銀の籠手の甲に『剛』の文字が浮かび上がった。


「キタキタキターーー!!!」


時間はかかったけど、本当にできた。やっぱり、この銀の籠手には何か隠されたギミックがありそうだ。多分、この『剛』と言う力は鬼を倒した時に、鬼の力を吸収したんだろう。そして、発動条件は『魔力を循環させて、沢山籠手に吸わせる事』じゃないかと当たりをつけている。この辺りは、要検証だけど今は発動したので、これで良しとする。


「何ですか、その籠手は?」


「俺にもよく解らない。だけど、これでお前に一泡吹かせてやるよ」


「……確かに、あなたの右腕からは得体の知れない力を感じますが。でも、それは当てられればの話。あなたは、このワタクシの身体に触れる事ができるのかしら?」


そう言って、再びアラクネが変幻自在の動きで俺を翻弄する。すぐにでも、この籠手の力をあいつにぶつけたいけど、焦りは禁物だ。一度打ったら、剛が消えてしまうかもしれない。ここは、確実に当たられるチャンスを待つんだ。
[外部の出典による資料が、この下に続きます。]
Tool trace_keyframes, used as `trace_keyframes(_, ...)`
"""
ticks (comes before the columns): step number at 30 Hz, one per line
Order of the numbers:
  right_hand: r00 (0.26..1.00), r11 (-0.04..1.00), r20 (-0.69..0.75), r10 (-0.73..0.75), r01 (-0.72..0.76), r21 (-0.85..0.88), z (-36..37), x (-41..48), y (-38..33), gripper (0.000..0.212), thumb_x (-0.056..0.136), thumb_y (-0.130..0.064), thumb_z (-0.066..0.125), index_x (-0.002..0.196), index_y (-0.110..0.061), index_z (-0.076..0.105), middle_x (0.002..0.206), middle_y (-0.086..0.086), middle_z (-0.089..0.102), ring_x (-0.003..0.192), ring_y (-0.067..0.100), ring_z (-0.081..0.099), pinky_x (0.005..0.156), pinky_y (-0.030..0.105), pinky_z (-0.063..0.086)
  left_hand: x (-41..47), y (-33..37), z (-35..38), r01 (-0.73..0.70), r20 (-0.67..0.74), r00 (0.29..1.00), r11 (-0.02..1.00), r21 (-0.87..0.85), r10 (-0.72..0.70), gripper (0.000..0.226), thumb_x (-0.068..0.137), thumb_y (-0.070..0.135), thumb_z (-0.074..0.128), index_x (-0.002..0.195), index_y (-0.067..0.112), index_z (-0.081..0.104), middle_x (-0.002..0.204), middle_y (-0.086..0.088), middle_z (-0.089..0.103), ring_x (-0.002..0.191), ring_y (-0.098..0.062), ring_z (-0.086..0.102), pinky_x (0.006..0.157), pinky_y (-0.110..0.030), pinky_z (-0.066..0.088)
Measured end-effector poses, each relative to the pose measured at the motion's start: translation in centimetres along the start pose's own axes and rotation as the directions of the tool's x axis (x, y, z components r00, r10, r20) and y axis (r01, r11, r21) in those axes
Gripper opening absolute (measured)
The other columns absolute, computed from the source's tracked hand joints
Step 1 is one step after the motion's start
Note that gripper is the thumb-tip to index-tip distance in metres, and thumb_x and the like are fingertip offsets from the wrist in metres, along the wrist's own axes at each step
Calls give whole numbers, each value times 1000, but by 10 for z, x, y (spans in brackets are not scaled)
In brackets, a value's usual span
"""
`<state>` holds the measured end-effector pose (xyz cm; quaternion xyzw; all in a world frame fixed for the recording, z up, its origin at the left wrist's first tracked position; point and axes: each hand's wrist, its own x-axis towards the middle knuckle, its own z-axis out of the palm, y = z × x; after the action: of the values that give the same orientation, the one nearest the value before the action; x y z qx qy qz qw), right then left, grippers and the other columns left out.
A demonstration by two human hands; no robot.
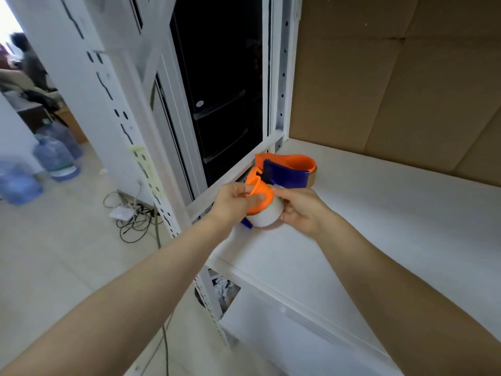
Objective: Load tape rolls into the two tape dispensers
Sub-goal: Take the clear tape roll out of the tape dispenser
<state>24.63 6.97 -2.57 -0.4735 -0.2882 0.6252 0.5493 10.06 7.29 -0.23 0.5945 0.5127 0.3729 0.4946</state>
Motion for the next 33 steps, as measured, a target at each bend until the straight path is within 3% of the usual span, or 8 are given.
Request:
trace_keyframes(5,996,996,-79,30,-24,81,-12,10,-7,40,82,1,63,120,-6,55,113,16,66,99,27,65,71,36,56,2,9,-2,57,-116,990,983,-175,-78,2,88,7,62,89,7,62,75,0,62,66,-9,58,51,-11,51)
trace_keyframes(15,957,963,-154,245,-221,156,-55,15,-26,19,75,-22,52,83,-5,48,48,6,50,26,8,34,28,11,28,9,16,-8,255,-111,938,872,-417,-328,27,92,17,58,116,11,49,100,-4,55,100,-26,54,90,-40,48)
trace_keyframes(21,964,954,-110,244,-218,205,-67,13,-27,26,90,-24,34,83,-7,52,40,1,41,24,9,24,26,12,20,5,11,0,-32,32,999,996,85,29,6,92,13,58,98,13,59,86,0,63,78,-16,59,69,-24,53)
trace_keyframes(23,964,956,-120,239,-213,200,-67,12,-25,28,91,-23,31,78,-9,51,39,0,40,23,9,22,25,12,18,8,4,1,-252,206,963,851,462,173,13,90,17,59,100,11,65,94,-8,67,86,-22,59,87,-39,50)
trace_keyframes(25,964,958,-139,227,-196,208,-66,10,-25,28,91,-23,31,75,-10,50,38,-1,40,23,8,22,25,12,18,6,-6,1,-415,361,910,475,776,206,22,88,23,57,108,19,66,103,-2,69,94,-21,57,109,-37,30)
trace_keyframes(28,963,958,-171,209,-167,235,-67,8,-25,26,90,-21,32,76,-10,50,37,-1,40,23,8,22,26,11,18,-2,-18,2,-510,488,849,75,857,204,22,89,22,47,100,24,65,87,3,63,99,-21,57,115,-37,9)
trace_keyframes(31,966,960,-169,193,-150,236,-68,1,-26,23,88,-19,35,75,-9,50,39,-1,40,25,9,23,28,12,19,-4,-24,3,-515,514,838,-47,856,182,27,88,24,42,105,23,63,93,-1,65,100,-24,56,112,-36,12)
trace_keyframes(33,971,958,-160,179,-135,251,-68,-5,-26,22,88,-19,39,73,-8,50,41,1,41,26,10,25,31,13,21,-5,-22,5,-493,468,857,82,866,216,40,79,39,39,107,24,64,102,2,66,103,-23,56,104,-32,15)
「フフフ、やはりあなた方ではワタクシに追いつけないようですね。ワタクシも暇ではないので、そろそろ終わりにさせてもらいますよ」


すでに鷹の目と集中が役に立たなくなってる。今の俺は集音から拾う、アラクネの音だけがあいつを探知できる方法だ。アラクネは、どこから俺に止めを刺そうとするか?音が集束し始める。何度かに一度、必ずその場所を通る。それを聞き逃さず、次に通り過ぎるのを待つ。まだ、まだ、まだ…………今だ。


「そこだっ!」


「と思ったでしょ?でも、残念でした」


そこにアラクネはいなかった。あいつ、俺が音だけで自分を探し当てていることに気づいていたのか……一点に集中していた俺は、あいつに完全な隙を晒してしまった。
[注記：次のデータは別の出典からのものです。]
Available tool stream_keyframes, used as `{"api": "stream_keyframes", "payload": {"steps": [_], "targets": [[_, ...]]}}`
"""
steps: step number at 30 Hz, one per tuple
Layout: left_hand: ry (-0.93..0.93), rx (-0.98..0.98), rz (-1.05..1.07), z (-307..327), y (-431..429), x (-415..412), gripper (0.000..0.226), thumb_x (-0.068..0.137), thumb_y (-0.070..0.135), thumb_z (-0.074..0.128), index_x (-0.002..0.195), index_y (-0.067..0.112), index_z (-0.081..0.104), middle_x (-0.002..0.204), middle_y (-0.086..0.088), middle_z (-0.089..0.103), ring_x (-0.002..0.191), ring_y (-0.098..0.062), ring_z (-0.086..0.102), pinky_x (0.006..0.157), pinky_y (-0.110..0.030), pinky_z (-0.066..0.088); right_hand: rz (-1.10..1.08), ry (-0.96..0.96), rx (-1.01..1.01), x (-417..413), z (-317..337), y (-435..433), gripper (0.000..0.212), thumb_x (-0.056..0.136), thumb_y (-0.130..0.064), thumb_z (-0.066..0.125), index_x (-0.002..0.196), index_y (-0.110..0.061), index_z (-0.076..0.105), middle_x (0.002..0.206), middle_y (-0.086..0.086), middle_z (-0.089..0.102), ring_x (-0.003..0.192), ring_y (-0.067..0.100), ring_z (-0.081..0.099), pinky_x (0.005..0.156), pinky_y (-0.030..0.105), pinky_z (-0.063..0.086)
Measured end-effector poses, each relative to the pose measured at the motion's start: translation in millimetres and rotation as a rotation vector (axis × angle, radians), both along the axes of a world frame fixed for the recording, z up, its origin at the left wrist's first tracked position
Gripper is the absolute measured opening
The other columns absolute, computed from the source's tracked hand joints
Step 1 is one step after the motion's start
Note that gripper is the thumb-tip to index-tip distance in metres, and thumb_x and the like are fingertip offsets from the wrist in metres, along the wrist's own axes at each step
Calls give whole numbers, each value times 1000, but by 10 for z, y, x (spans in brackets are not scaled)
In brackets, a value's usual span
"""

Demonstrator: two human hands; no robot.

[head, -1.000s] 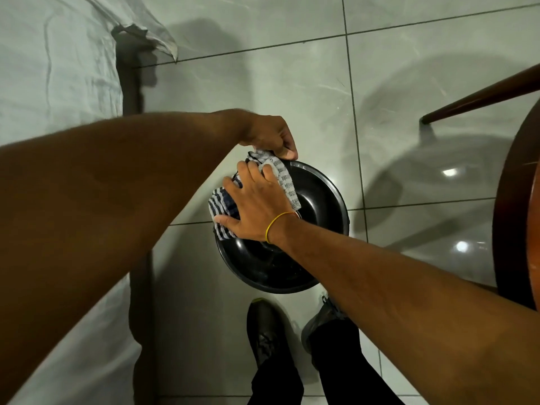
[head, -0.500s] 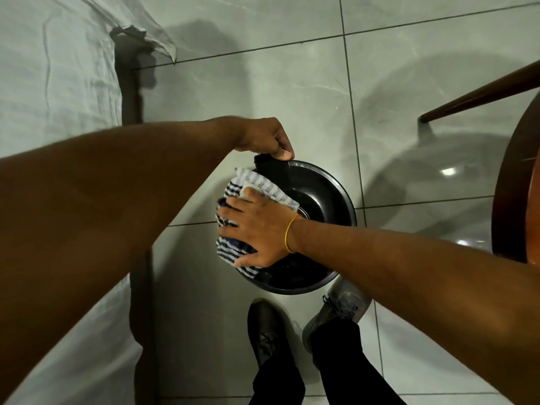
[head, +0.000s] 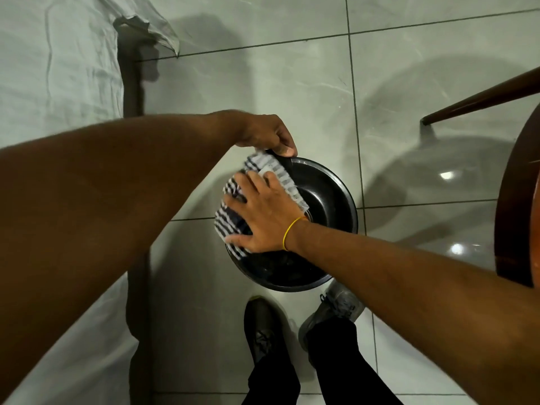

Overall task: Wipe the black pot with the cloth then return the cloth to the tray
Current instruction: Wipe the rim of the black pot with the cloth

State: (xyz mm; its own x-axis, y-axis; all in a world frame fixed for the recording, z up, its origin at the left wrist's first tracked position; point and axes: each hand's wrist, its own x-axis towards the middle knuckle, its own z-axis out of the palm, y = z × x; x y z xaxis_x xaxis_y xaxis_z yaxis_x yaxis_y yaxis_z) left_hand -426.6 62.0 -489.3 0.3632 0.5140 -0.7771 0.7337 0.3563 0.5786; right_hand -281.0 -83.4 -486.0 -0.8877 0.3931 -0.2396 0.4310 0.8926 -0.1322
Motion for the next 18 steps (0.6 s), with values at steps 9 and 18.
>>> {"api": "stream_keyframes", "payload": {"steps": [9, 18], "targets": [[25, -15, -99, 1, 40, 12, 26, 98, 30, 73, 120, 19, 79, 120, -16, 78, 97, -24, 67, 103, -57, 57, -243, -21, 14, -227, 31, -47, 93, 93, -87, 39, 157, -20, 40, 160, 35, 41, 143, 48, 45, 114, 60, 33], [-14, 48, -72, 17, -48, -63, 24, 99, 14, 70, 120, 6, 78, 113, -13, 80, 95, -19, 69, 97, -47, 58, 89, 26, 99, 57, -39, 63, 95, 94, -86, 35, 159, -17, 44, 150, 28, 50, 134, 44, 49, 108, 57, 38]]}}
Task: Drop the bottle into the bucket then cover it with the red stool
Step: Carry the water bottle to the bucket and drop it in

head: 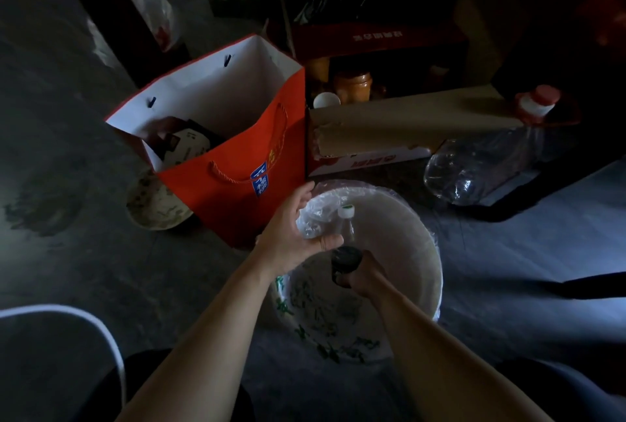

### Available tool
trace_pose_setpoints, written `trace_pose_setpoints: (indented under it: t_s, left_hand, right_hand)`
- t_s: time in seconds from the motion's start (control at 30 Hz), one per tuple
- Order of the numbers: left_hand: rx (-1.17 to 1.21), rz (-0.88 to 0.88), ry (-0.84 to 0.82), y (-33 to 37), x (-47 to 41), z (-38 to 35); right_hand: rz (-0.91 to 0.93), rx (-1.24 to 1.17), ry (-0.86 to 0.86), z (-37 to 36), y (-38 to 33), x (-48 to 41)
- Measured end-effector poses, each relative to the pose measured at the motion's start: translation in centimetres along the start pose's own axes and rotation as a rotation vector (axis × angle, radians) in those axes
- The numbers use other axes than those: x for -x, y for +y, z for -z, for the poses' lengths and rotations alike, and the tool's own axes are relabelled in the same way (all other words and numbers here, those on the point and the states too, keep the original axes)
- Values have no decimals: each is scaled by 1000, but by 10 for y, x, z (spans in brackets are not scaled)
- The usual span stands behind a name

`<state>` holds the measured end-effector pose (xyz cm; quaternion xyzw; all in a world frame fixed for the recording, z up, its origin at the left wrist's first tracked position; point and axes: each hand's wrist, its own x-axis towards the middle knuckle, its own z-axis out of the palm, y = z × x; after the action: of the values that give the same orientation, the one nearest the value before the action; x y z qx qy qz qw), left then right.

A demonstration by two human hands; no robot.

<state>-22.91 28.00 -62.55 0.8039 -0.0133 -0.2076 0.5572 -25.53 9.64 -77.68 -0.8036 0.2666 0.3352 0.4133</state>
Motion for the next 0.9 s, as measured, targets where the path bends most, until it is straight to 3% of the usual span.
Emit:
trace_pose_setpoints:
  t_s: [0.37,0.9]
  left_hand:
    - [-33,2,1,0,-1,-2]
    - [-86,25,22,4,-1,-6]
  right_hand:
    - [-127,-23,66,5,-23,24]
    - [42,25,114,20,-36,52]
「これで終わりです。あなたは結構ワタクシの好みだったのに……ワタクシに傷を負わせたことを後悔しながら死になさい!」


2本の足が一斉に俺の背中に襲い掛かった。これを受ければ、俺は死ぬ。だけど……俺は1人じゃない!


「カメリア!」


「任せろ!」


ガキィイィィン!


「なっ!?」


いつの間にか俺の背中に回ったカメリアが、アラクネの足をガッチリと掴んでいた。完全に不意を突いたからできた防ぎ方だ。だけど、それだけで十分だ。
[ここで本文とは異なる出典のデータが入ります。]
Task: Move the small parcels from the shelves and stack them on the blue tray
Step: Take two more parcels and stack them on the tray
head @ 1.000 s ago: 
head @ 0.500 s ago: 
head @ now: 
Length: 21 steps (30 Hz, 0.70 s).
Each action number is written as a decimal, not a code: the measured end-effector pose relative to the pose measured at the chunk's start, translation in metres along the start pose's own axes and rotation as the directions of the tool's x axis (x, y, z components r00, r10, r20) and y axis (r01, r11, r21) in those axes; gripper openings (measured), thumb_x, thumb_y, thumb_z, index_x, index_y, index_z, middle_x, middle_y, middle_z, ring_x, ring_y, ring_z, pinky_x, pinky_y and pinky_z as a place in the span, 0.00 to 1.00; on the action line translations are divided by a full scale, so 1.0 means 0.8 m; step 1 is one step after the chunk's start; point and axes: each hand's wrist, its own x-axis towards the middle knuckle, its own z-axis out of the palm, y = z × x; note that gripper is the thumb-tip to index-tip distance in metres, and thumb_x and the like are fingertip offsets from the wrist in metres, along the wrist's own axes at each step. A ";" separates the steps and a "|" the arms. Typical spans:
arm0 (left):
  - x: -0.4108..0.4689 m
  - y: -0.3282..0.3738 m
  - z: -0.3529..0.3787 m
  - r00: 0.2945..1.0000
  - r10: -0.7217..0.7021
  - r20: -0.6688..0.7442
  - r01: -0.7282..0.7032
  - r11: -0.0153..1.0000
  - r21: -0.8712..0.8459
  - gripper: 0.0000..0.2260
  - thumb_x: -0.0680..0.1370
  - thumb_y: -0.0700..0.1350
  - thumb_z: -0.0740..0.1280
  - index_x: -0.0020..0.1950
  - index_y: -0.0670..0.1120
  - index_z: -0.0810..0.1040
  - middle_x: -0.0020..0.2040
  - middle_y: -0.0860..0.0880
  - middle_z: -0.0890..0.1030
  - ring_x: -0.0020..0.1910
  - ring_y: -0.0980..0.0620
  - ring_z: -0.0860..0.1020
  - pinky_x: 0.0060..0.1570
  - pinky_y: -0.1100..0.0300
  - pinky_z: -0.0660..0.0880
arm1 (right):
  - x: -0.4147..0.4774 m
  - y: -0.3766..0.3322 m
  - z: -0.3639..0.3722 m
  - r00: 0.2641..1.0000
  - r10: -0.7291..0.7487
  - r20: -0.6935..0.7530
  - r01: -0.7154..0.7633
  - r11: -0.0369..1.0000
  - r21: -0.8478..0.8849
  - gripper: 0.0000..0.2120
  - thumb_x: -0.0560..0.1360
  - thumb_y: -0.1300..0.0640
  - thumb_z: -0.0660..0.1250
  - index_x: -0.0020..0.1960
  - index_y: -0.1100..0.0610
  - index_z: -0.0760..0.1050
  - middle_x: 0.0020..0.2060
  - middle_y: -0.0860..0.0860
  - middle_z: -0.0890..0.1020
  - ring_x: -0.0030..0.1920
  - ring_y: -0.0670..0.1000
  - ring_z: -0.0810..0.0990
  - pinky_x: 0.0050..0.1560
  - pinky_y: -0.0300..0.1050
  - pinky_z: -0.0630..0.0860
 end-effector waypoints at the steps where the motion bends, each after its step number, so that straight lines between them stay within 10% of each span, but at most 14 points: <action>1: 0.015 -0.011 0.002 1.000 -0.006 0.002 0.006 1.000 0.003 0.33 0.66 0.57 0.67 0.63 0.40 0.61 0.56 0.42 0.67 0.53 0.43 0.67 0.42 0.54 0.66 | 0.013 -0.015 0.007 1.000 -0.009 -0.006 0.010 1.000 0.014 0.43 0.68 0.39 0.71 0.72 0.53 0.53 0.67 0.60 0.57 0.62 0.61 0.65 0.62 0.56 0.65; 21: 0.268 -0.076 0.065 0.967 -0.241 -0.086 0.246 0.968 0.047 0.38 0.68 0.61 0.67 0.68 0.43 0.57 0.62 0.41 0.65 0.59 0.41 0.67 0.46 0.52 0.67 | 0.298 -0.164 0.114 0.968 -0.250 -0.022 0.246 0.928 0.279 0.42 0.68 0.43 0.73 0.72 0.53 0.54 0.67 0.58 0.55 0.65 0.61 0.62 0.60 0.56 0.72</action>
「待たせたなアラクネ。今、こいつをお前に喰らわせてやるよ!」


「ちぃ!そんなもの、ワタクシが食らうはずが……な、なぜ身体が動かない!?」


「せっかちだな、もう少しアタイと遊んで行けよ」


そりゃ、アラクネの力がどれくらいか分からないけど、うちのカメリアの剛腕も大したもんだぜ。さすが鬼族の怪力は伊達じゃない。


「まずは、お前の機動力を……削ぐ!」


ワシャワシャと動き回るアラクネの足目掛けて、右の拳を叩きつけた。


バキャアァン!!!


「ギィヤァアァァァ!!!」


アラクネの足の1本が、空を舞う。そして、ここで最大のチャンスが巡ってきた。


「アサギ、やれ!」


「はい!天狐お願い!」


アサギから放たれた天狐は、まっすぐアラクネへと向かう。俺に足の1本を取られた苦痛で判断が遅れたアラクネ、その身体に天狐が炎をぶつける。


「借りは返すぞ!」


シュボォアァァァ!!!


「グギャァアァァァ!!!」


ここまで苦戦を強いられてきたけど、ここにきて初めてアラクネに大ダメージを与える事ができた。